Spookyman, al secolo Giulio Allegretti,
chitarrista e cantante, bluesman di lungo corso nel panorama nazionale
e oltre, smette per un attimo i panni dell’one man band, grazie ai quali
si è costruito una notevole credibilità, giungendo a condividere il
palco con ottimi nomi della scena internazionale, da Eric Gales a Jon
Spencer. Simile reputazione non solo per i panni però, c’è anche la
ricerca di un sound personale, ancorché proteso verso le origini e filtrato
attraverso la sua capacità di strumentista, nonché il grande pregio
di scriversi il proprio materiale, con buoni risultati. E non è affatto
scontato, soprattutto per un genere come il blues, in cui tale capacità
compositiva fruttifica non tanto dietro le stesure armoniche, quanto
tra le pieghe delle innumerevoli sfumature, nei dettagli, nell’architettura
emozionale dei brani.
L’artista aveva già dato buona prova di sé nell’omonimo disco d’esordio
del 2016, un lavoro che privilegiava certe atmosfere acustiche, a tratti
down-home, con un bel gioco di arrangiamenti e una scrittura notevole,
tutte qualità che il bluesman romano porta in dote per questo Blood
Sweat And Tears. Indi restano intatte le capacità e cambia la
veste, ma il peso specifico è lo stesso. Entrano in scena gli All
Nighters, ottimi musicisti, Marco Di Folco alla chitarra, Simone
Scifoni a keyboard bass, batteria, tastiere, il sorprendente Andrea
Di Giuseppe all’armonica; si parte per un viaggio dai toni chiaro-scuri,
come si fosse avvolti da una bruma lungo la riva di un fiume. E via
la bellissima Back To me, il lento
in minore As The Sun Will Rise, piccole gemme come Woman
Complants, guidata dall’armonica e caratterizzata da una
vena r&b (interessante la variazione armonica nell’intermezzo; quando
si dice la scrittura).

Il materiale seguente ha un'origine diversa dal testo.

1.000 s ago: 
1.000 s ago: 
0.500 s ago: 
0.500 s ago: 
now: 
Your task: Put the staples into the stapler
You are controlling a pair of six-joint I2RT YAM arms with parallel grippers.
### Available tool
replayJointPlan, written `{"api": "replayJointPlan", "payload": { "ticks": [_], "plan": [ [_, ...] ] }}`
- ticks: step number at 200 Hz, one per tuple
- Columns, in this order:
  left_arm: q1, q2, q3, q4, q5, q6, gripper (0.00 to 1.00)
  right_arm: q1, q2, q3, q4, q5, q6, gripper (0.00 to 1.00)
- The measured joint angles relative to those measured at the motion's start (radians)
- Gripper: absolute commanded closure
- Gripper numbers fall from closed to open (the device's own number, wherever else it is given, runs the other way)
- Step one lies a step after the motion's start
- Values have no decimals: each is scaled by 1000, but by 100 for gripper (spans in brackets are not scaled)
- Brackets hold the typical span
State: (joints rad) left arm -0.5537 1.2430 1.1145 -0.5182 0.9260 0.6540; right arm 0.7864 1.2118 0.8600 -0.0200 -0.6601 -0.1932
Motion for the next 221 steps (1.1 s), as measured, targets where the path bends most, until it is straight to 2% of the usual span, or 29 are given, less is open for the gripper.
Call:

Se l’iniziale title-track (splendido harp solo
in “terza posizione”), notturna e vagamente sorniona, gode di qualche
traccia “early 60’s” (stessa sensazione per l’eccellente Fireman
Blues), No Peace è un esplicito omaggio al Chester Burnett
(Howlin' Wolf) di Smokestack Lightning.
Dieci tracce in tutto, quasi sempre con il crepuscolo incombente, vedi
l’ottima I Don’t Mind, dalla notevole
presenza ritmica, lo shuffle Who Cares, con i suoi interessanti
accenti e tutto il resto, fino alla piacevole, conclusiva So Long.
Manca qualcosa? Forse sfoceremo nell’ovvio, ma un bello stomp strumentale,
magari guidato dalle sonorità dell’armonica, avrebbe fatto bella mostra
di sé; la band ha tutti i numeri a posto. Notevole.